> **Required work**:
Look through the records below and collect all lines that hold the string "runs".

[Stored items]
····················
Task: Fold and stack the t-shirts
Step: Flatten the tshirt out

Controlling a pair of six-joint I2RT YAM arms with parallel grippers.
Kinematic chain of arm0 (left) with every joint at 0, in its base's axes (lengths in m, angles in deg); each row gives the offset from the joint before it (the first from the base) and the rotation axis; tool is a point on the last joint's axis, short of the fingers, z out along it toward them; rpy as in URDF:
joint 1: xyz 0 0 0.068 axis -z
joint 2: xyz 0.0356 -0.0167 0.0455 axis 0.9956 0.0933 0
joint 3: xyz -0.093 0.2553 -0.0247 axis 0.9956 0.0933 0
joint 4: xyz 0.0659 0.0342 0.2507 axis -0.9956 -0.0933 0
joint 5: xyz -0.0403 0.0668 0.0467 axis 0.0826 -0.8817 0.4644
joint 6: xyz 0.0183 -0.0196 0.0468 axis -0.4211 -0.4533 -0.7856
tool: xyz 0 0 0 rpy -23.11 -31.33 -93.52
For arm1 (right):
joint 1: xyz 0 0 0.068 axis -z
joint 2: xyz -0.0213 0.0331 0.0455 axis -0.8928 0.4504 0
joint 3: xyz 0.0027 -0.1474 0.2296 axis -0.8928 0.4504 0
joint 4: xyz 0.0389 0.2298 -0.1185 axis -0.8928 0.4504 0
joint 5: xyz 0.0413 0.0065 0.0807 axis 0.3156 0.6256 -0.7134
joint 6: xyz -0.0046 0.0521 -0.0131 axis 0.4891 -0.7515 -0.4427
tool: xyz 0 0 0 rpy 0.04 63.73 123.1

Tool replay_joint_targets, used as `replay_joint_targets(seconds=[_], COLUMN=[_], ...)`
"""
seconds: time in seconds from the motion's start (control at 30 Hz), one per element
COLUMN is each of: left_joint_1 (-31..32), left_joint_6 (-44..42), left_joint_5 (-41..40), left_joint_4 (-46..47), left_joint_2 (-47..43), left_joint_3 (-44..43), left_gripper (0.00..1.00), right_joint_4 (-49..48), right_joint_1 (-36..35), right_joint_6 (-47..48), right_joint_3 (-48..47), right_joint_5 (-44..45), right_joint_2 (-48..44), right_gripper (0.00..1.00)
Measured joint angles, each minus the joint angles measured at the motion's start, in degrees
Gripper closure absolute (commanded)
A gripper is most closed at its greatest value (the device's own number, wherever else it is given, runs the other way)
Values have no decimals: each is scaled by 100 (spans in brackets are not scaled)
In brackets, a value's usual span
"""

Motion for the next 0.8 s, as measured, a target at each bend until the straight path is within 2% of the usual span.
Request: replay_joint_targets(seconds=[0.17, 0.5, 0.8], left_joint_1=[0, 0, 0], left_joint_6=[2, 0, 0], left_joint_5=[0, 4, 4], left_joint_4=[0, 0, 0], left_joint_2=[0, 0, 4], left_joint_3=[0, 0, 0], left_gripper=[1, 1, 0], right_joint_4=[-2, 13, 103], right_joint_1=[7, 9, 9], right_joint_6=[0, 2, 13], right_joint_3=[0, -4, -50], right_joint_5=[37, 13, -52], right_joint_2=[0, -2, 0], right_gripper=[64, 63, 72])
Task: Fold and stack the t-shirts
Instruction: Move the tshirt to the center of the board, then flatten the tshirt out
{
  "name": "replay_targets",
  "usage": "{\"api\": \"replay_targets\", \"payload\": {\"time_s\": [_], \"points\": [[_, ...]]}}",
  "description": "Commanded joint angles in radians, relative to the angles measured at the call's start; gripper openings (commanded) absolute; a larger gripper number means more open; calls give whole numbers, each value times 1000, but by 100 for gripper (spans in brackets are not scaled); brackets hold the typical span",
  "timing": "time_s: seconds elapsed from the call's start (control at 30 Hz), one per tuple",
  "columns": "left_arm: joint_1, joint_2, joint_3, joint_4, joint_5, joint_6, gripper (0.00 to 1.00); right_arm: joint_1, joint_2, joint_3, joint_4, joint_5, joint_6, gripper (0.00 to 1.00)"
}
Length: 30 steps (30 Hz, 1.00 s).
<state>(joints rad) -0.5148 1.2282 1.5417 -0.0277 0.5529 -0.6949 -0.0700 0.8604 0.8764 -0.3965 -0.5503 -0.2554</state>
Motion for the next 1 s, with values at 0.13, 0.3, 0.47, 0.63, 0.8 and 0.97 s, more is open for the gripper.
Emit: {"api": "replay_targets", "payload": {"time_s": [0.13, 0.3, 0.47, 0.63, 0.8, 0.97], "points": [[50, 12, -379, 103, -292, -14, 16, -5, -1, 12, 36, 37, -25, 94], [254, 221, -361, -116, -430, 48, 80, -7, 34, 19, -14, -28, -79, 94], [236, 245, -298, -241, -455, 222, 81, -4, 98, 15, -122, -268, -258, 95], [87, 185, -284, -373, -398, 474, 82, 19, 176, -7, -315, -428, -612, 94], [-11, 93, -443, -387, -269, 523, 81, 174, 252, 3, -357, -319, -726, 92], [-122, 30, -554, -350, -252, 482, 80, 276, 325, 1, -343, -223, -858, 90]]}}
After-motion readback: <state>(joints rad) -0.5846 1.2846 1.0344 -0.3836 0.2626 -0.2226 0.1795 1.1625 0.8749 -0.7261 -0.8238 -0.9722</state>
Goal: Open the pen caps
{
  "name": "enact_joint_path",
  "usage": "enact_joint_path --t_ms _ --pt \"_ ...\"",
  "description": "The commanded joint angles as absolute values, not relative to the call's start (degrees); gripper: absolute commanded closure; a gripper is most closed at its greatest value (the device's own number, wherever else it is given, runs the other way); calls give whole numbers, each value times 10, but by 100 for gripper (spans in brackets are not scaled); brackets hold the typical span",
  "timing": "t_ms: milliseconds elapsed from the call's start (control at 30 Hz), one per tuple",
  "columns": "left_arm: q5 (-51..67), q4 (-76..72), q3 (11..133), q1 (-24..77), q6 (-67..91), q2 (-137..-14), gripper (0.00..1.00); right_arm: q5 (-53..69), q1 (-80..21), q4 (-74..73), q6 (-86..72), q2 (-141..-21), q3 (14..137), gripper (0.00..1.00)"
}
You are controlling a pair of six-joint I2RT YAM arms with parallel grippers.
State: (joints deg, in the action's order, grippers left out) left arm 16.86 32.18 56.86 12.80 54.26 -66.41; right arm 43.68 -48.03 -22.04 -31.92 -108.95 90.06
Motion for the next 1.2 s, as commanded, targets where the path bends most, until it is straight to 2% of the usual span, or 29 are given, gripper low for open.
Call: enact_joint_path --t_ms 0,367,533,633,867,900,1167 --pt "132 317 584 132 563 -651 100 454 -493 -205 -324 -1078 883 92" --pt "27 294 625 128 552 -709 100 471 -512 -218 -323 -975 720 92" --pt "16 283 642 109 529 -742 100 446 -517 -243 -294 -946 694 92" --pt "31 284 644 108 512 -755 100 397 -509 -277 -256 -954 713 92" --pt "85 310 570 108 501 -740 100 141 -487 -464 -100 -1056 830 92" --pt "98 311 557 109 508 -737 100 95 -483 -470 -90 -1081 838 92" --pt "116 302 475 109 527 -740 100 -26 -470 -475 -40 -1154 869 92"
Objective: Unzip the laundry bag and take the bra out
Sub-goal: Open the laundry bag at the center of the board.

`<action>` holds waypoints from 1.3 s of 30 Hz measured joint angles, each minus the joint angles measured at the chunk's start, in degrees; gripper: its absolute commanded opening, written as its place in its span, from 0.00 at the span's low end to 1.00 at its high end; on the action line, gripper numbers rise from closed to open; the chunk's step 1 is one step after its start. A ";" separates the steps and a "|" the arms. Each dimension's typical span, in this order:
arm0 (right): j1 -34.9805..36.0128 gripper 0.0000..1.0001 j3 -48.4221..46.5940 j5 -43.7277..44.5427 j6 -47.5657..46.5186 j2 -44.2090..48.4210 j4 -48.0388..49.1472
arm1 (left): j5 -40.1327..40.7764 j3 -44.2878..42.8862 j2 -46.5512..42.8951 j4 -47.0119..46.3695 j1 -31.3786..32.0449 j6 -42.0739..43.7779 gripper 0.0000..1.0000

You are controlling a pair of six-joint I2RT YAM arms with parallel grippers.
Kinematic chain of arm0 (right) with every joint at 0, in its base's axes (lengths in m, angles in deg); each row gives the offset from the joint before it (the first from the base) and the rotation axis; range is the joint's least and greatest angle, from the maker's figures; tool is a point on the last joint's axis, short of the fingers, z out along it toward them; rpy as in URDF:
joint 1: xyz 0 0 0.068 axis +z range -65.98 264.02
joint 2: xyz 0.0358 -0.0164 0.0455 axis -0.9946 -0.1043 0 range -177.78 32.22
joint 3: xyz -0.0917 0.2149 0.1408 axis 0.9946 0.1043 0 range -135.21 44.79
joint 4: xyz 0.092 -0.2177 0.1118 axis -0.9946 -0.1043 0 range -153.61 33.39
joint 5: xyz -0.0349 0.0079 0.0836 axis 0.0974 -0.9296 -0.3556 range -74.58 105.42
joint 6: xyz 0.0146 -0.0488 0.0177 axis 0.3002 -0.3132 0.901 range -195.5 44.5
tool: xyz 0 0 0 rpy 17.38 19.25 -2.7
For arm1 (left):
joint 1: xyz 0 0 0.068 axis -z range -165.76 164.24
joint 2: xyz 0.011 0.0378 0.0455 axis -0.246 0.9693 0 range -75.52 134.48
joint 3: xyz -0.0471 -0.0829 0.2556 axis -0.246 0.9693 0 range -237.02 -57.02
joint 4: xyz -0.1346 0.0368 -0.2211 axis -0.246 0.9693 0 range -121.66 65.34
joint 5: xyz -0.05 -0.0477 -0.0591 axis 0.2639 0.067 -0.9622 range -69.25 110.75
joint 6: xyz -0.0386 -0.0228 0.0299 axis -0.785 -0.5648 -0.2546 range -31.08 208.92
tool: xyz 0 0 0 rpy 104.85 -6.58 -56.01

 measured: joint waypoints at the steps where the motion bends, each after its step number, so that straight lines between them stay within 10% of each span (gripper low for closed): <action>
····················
> **Solution for this problem**:
A gripper is most closed at its greatest value (the device's own number, wherever else it is given, runs the other way)
  "description": "The commanded joint angles as absolute values, not relative to the call's start (degrees); gripper: absolute commanded closure; a gripper is most closed at its greatest value (the device's own number, wherever else it is given, runs the other way); calls give whole numbers, each value times 10, but by 100 for gripper (spans in brackets are not scaled); brackets hold the typical span",

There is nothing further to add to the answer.